The Vectaerovenator inopinatus, which is thought to have grown to about 13 feet long, roamed the Earth during the Cretaceous period, about 115 million years ago. Scientists believe it was arthropod, a group of carnivorous dinosaurs that often walked on two legs instead of four.
The dinosaur is named for the vast air space in some of its bones – a trait that helps scientists connect it with arthropods, researchers say. The “airbags”, also found in today’s birds, are extensions of the animal’s lungs capable of supporting breathing while making the skeleton lighter.
Lead author Chris Barker, a graduate student at the university, said in a press release: “We were amazed how empty this animal was – it had holes in the air. “Parts of its skeleton have to be quite delicate.”
All fossils found were likely to belong to the same animal, the researchers say, of a species of dinosaur that had never been known before. They called the discovery a “rare finding.”
“The ‘mid’ Cretaceous ‘cretaceous record in Europe is not so big,’ Barker said,” so it is really interesting to be able to enhance our understanding of the diversity of the ‘Middle’. dinosaurs from this point.
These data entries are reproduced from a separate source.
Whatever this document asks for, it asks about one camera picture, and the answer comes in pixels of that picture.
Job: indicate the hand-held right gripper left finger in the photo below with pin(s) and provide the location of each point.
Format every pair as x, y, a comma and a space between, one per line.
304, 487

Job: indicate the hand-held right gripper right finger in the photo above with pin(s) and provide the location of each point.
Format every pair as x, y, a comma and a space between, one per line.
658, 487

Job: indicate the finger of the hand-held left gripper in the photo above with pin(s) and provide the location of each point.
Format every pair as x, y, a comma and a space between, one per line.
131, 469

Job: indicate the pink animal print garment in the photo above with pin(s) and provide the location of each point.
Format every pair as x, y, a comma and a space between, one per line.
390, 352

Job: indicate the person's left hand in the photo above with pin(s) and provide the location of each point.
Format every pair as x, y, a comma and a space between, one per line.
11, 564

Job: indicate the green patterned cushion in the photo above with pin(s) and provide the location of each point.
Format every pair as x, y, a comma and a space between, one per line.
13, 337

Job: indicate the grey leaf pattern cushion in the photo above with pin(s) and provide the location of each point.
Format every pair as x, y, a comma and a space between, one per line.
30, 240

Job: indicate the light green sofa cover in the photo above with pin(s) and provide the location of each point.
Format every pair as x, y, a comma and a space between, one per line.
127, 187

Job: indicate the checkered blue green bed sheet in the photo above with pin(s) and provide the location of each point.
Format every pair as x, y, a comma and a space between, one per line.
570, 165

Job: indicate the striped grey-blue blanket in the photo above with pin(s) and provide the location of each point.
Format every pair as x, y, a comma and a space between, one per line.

The university said the skeletons discovered in 2019 by individuals and families all donated their findings to the nearby dinosaur museum.
Robin Ward, an amateur fossil hunter who found one of the fossils, told the university: “The joy of finding the bones we discovered was absolutely amazing. “I thought they were special so I brought them with us when we visited the Dinosaur Island Museum. They immediately knew these were rare things and asked if we could donate them to the museum for full research. or not.”
James Lockyer, who found another fossil, told the university: “It looks different from the marine reptile vertebrae I have seen in the past. “I was looking for a place in Shanklin and was informed and read that I won’t find much there. However, I always make sure I look for areas that others are not looking for, and on this occasion it paid off. “
The new fossils will be on display at the Dinosaur Isle Museum in Sandown on the Isle of White, which is famous for being one of the best places in Europe to find dinosaur remains. The researchers’ findings will be published in the journal Papers in Paleontology.